Here I'm going to be implementing a classic deque in C in style similar to the c++ std::list, a doubly linked-list:

C Deque with Heap Allocation

typedef struct deque_node 
{
    int payload;
    struct deque_node* next;
    struct deque_node* prev;
} 
deque_node;

typedef struct deque
{
    struct deque_node* first;
    struct deque_node* last;
    int length;
}
deque;
Let's look at the pushing operation:
void deque_push_front(deque *input, int val)
{
    deque_node* new = malloc(sizeof(deque_node));
    new->payload = val;
    new->next = NULL;
    new->prev = NULL;
    input->length ++;

    if (!input->first || !input->last) {
        input->first = new;
        input->last = new;
    }

    input->first->prev = new;
    input->last->next = new;
    new->prev = input->last;
    new->next = input->first;
    input->first = new;
}
From a runtime perspective, the pointer manipulation for these operations are relatively fast, and later, when we profile the code in X86 assembly they are all compiled to the very fast mv instruction.

By contrast, the large feature for this operation is the malloc call of each new node.

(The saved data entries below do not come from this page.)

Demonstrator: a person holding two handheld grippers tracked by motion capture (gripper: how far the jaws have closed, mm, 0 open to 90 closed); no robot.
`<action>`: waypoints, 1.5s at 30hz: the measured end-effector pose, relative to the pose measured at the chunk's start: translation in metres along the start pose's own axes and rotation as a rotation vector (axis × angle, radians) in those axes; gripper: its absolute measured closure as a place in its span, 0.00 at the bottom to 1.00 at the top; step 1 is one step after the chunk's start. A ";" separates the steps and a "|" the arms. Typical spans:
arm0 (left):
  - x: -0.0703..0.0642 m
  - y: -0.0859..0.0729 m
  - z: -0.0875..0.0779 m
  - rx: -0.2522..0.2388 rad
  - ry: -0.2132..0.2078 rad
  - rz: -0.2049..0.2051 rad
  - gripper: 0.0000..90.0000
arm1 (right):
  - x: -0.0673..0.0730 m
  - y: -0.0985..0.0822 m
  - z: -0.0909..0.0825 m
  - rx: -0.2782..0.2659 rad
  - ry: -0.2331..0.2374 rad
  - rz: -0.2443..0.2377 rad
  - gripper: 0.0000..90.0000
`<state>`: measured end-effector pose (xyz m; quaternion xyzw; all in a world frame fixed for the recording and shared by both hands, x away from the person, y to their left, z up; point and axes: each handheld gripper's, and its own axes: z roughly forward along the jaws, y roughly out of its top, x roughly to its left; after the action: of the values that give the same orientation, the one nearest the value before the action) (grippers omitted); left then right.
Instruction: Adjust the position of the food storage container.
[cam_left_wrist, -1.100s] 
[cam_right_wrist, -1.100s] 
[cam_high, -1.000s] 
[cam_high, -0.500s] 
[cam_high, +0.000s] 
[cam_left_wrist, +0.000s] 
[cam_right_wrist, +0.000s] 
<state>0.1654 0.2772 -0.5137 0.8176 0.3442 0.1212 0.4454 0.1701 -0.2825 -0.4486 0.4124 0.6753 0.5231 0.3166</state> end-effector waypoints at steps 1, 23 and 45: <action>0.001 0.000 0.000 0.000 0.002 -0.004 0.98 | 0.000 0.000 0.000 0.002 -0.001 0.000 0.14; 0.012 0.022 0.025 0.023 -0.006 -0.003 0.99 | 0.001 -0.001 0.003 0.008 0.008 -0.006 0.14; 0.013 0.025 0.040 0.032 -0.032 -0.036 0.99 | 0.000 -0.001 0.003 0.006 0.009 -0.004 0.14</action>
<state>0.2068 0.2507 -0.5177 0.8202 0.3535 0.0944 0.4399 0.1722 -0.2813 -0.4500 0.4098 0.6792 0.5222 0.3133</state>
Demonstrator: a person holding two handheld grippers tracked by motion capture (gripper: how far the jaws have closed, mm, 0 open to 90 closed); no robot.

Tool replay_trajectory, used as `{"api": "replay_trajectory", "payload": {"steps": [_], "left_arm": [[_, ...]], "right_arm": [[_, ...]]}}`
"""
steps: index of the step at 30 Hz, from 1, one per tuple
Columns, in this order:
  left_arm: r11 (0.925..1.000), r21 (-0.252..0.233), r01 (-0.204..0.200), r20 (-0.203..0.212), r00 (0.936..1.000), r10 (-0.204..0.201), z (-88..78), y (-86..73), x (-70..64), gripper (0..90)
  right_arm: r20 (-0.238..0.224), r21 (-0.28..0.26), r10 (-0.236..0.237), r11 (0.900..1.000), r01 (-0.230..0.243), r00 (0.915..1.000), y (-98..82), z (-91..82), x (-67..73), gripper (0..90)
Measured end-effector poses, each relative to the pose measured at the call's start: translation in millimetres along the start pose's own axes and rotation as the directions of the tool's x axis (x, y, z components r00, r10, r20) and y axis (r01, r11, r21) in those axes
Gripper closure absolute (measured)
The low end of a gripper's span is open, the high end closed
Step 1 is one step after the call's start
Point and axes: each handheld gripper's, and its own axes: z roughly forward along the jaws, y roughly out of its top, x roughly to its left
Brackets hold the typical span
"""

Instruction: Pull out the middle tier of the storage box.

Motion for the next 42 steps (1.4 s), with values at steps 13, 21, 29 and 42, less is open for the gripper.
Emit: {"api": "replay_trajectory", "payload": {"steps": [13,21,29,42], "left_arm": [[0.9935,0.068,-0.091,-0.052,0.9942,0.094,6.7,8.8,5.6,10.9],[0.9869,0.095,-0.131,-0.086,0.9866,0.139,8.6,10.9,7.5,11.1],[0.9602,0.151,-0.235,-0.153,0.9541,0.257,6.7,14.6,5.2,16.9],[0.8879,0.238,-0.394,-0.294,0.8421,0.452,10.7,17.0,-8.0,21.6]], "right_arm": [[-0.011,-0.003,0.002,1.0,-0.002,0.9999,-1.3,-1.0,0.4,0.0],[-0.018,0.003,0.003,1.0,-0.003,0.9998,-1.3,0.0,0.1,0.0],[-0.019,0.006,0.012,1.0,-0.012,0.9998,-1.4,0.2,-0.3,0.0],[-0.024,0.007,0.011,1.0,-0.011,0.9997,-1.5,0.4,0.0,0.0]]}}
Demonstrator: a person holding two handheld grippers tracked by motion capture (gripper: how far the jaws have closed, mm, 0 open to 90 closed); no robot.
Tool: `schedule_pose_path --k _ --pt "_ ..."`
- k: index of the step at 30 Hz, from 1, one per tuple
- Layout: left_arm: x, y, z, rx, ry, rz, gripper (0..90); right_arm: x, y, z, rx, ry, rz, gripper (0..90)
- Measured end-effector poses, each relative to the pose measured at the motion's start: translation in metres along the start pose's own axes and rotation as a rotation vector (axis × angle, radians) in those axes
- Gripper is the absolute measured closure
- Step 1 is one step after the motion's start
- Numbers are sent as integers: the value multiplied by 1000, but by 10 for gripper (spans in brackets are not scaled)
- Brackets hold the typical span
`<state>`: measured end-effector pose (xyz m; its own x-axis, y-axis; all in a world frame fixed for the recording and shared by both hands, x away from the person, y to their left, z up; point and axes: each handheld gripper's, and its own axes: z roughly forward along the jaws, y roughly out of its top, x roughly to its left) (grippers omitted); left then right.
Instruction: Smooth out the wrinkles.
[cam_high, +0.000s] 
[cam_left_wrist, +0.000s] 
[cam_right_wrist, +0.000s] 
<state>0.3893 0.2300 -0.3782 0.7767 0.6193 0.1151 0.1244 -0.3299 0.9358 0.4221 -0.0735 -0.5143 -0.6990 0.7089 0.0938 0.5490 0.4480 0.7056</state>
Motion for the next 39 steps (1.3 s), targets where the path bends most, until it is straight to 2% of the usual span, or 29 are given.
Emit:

It retrieves the first free block in the heap before actually marking the memory for use. Every node that is pushed on the heap separately calls malloc, meaning each allocation chooses the first available block large enough for a node.

Here you might assume (correctly), that pushing consecutively to a deque multiple times still creates a cache-friendly arrangement of nodes, as malloc will allocate nodes one after another on the heap. This allows the deque to still be reasonably fast when certain conditions are met (we'll get to those later).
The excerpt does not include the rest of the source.